Jaluidanga is a census town in Purbasthali I CD Block in Kalna subdivision of Purba Bardhaman district in the Indian state of West Bengal.

Geography

Location
Jaluidanga is located at  .

Jaluidanga is also shown in the map of Purbasthali I CD block in the District Census Handbook.

Urbanisation
87.00% of the population of Kalna subdivision live in the rural areas. Only 13.00% of the population live in the urban areas. The map alongside presents some of the notable locations in the subdivision. All places marked in the map are linked in the larger full screen map.

Demographics
As per the 2011 Census of India, Jaluidanga had a total population of 4,571 of which 2,411 (53%) were males and 2,160 (47%) were females.
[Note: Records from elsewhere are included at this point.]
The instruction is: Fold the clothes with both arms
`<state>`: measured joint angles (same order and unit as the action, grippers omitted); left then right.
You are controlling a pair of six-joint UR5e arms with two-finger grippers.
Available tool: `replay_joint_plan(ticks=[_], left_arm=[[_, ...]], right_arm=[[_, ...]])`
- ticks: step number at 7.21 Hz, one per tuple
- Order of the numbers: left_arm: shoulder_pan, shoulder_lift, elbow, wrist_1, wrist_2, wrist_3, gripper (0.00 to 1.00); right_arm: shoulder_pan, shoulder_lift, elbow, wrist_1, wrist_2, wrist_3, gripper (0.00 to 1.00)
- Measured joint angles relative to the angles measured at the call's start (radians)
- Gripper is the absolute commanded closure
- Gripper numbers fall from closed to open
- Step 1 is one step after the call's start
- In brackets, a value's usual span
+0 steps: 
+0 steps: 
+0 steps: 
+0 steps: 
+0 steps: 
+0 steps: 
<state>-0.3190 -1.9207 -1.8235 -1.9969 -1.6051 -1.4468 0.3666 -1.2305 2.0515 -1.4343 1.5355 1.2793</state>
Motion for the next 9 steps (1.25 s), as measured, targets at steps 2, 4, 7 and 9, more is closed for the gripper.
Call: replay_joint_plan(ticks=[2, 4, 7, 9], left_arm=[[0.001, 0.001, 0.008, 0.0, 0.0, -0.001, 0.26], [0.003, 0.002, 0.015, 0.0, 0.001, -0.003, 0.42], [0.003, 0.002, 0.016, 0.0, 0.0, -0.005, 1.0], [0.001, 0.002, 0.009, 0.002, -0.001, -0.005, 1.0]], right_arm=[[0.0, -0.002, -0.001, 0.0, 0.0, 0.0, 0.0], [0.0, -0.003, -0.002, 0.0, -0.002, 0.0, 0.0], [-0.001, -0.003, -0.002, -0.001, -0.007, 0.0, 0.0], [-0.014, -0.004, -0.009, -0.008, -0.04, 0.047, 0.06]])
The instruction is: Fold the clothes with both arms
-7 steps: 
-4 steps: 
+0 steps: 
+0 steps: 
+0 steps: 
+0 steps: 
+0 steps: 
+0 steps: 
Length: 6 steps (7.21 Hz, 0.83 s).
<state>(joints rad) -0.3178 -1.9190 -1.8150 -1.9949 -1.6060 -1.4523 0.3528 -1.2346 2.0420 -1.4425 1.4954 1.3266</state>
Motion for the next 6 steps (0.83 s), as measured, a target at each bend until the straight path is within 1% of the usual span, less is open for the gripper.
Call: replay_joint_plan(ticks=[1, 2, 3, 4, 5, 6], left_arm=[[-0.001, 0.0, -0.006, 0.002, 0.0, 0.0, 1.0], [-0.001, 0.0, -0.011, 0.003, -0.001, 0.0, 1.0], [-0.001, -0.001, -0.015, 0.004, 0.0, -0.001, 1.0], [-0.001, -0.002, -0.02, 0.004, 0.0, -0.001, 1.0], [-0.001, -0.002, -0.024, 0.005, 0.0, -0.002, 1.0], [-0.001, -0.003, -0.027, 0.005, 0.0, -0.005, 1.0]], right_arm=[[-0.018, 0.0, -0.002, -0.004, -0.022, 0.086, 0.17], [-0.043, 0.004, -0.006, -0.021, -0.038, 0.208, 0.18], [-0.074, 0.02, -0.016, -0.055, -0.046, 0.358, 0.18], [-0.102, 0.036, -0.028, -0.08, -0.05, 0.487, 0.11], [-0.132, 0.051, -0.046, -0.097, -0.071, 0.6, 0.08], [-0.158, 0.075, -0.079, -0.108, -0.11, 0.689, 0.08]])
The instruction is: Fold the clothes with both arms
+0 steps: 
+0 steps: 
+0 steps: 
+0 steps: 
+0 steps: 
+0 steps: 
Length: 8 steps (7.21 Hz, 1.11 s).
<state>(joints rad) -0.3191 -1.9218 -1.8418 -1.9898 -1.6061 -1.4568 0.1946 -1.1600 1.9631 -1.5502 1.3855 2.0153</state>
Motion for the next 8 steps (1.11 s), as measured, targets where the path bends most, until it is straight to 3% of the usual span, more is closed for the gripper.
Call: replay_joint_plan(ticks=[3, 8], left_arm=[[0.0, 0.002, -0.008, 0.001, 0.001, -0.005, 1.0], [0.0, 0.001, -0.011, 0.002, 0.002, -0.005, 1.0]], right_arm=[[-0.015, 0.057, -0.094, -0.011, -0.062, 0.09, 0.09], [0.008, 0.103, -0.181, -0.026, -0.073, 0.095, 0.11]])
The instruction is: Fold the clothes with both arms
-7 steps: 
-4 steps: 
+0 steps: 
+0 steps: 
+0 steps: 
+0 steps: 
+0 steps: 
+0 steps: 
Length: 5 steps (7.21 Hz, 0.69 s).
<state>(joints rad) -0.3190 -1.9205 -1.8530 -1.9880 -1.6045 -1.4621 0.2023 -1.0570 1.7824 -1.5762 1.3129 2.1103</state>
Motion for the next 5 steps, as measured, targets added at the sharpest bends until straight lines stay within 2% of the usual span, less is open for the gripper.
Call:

Population below 6 years was 479. The total number of literates in  Jaluidanga was 3,175 (77.59% of the population over 6 years).

Infrastructure
As per the District Census Handbook 2011, Jaluidanga covered an area of 1.7206 km2. It had 2 km roads. Amongst the medical facilities, the nearest nursing home was 3 km away and the nearest veterinary hospital was 14 km away.  Amongst the educational facilities it had was 3 primary schools and 1 secondary school. The nearest higher secondary school was at Paruldanga 3 km away.